Stan gestured for me to move away from the buoy, so that he could frame me and the fish cleanly against the blue background. I let go of the chain and kicked my way out into open water. Obligingly, the tuna followed.
Suddenly I was gone, jerked downward by an irresistible force, with a searing pain in my lower leg, arms flung over my head, broomstick aiming at the surface. I could see Stan and the tuna receding above me. I looked around, panicked and confused, to see what had grabbed me. The shark? Had I been taken by the shark? I saw nothing.
I looked down. I was already in the dark blue; all that lay below were the violet and the black and … wait … there, against the darkness … what could it possibly—
A tuna, fleeing for the bottom, struggling, fighting … fighting? Against WHAT?
Then I saw the line, and the silvery leader. The fish was hooked, for God’s sake. Somehow it had gotten … no, impossible, no way it could have—
A cloud billowed around my face, black as ink, thick as … blood. My blood.

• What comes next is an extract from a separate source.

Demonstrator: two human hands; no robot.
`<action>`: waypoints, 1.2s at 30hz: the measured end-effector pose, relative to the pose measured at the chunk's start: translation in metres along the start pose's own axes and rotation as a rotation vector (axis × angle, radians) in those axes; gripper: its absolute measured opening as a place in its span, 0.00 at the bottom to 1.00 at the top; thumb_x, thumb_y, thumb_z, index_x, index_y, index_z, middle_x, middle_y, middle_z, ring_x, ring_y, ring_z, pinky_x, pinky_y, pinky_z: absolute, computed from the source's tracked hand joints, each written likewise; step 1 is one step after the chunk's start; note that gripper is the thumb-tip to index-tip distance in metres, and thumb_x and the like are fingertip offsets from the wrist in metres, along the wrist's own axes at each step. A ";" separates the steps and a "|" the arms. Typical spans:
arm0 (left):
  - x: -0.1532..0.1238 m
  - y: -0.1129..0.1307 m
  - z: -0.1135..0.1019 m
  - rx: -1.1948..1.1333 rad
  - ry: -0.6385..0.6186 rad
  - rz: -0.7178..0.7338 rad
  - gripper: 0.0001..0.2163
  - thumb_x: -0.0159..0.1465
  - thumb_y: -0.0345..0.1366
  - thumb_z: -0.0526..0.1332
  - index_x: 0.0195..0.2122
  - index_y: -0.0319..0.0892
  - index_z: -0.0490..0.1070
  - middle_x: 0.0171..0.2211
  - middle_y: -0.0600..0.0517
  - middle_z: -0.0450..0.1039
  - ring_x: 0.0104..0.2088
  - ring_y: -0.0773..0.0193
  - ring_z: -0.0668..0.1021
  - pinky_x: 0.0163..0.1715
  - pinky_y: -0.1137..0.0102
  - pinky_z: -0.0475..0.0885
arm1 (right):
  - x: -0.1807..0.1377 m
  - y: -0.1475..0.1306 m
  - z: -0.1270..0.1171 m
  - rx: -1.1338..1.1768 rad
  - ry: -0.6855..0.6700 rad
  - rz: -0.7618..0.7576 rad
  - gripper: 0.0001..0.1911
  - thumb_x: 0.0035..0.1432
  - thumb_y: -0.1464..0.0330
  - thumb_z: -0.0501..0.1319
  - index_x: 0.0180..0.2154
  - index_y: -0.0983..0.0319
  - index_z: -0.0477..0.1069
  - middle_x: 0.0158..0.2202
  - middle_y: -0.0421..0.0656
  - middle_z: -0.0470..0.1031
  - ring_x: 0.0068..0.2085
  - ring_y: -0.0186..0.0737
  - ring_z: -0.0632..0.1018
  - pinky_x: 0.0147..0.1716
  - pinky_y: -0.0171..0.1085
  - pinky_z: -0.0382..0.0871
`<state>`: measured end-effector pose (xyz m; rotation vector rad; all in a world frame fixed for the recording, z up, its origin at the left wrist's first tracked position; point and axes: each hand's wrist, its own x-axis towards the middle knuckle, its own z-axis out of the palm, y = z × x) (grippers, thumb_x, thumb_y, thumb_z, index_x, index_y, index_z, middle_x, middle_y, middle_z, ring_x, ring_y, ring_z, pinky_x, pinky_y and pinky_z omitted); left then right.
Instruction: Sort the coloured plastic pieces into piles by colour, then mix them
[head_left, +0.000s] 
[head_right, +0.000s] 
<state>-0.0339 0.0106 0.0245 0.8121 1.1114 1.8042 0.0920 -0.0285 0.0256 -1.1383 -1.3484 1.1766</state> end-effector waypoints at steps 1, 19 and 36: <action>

I leaned backward and kicked forward, wanting to see my feet.
The steel leader was wrapped around my ankle. The wire had bitten deep, and a plume of black was rising from the wound, a sign that I was already down very, very deep, for blood doesn’t become black till the twilight depths. (The sea consumes the visible spectrum of light, one color at a time, beginning a few feet under water. Red disappears first, then orange, yellow, green, and so on, until, when you reach 150 or 200 feet, blood looks black.)